* REQUIRED ACTION *
Return the complete listing exactly as it reads, with each picture removed.

* RECORDED DATA *
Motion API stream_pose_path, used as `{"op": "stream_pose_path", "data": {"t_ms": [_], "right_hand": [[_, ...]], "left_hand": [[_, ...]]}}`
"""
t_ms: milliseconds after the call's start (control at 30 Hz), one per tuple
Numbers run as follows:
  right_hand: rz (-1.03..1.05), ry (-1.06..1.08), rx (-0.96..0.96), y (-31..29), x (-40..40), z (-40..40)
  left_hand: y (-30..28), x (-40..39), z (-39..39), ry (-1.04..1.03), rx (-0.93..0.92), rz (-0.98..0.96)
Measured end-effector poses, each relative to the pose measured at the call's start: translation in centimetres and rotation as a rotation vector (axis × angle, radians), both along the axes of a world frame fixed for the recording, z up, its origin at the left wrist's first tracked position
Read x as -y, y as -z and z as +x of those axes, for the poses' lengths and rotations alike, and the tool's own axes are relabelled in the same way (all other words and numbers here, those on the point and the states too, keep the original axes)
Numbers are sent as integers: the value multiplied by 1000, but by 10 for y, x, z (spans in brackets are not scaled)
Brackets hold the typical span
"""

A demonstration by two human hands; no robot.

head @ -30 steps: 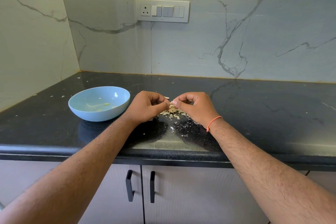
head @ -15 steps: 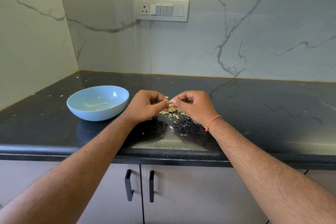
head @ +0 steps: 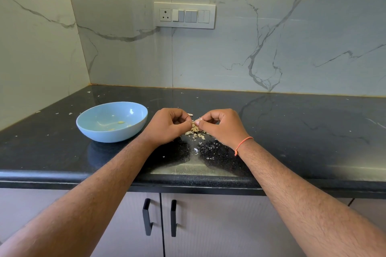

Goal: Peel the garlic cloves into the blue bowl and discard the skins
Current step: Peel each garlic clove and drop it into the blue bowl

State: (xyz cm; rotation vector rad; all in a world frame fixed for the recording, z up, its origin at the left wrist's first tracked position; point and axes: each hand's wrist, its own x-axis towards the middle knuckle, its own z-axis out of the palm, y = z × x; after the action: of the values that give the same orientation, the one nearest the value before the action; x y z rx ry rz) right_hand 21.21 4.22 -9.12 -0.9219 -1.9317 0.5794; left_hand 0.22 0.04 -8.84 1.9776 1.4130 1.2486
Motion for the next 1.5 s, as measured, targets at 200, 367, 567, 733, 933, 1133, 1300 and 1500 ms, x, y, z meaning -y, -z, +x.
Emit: {"op": "stream_pose_path", "data": {"t_ms": [200, 367, 567, 733, 933, 1133, 1300, 1500], "right_hand": [[-78, -115, -73, -1, 0, 2], [-167, -198, -167, -4, 4, 2], [-115, -138, -203, -4, 1, 0], [-34, -53, -99, -1, 1, -1], [161, 66, 71, 3, -1, 0], [284, 73, 138, 4, 0, 0], [331, 80, 143, 2, 2, 0], [358, 103, 169, 2, 5, -1]], "left_hand": [[1, -2, 0, 4, 9, 15], [1, -4, 0, -21, 31, 5], [-6, 2, 3, 30, 165, -26], [-6, 2, 3, 53, 211, -44], [-4, 1, 1, 60, 168, -39], [-2, -3, -2, 51, 149, -68], [-2, -3, -1, 60, 129, -56], [0, -4, -4, 107, 102, -84]]}}
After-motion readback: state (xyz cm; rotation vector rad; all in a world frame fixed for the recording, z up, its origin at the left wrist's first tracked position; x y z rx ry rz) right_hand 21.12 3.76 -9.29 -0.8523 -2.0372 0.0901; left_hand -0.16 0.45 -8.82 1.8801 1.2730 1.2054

* RESPONSE *
Motion API stream_pose_path, used as `{"op": "stream_pose_path", "data": {"t_ms": [_], "right_hand": [[_, ...]], "left_hand": [[_, ...]]}}`
"""
t_ms: milliseconds after the call's start (control at 30 Hz), one per tuple
Numbers run as follows:
  right_hand: rz (-1.03..1.05), ry (-1.06..1.08), rx (-0.96..0.96), y (-31..29), x (-40..40), z (-40..40)
  left_hand: y (-30..28), x (-40..39), z (-39..39), ry (-1.04..1.03), rx (-0.93..0.92), rz (-0.98..0.96)
Measured end-effector poses, each relative to the pose measured at the call's start: translation in centimetres and rotation as a rotation vector (axis × angle, radians), both along the axes of a world frame fixed for the recording, z up, its origin at the left wrist's first tracked position
Read x as -y, y as -z and z as +x of those axes, for the poses' lengths and rotations alike, and the tool's own axes are relabelled in the same way (all other words and numbers here, those on the point and the states too, keep the original axes)
Numbers are sent as integers: the value multiplied by 1000, but by 10 for y, x, z (spans in brackets are not scaled)
Brackets hold the typical span
"""

A demonstration by two human hands; no robot.

head @ -30 steps: 
head @ -15 steps: 
head @ +0 steps: 

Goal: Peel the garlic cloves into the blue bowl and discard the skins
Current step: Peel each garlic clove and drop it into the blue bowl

State: (xyz cm; rotation vector rad; all in a world frame fixed for the recording, z up, its origin at the left wrist's first tracked position; point and axes: each hand's wrist, its own x-axis towards the middle knuckle, its own z-axis out of the palm, y = z × x; after the action: of the values that give the same orientation, the one nearest the value before the action; x y z rx ry rz) right_hand 21.21 4.22 -9.12 -0.9219 -1.9317 0.5794; left_hand 0.22 0.04 -8.84 1.9776 1.4130 1.2486
Motion for the next 1.5 s, as measured, targets at 200, 367, 567, 733, 933, 1133, 1300 and 1500 ms, x, y, z meaning -y, -z, +x.
Emit: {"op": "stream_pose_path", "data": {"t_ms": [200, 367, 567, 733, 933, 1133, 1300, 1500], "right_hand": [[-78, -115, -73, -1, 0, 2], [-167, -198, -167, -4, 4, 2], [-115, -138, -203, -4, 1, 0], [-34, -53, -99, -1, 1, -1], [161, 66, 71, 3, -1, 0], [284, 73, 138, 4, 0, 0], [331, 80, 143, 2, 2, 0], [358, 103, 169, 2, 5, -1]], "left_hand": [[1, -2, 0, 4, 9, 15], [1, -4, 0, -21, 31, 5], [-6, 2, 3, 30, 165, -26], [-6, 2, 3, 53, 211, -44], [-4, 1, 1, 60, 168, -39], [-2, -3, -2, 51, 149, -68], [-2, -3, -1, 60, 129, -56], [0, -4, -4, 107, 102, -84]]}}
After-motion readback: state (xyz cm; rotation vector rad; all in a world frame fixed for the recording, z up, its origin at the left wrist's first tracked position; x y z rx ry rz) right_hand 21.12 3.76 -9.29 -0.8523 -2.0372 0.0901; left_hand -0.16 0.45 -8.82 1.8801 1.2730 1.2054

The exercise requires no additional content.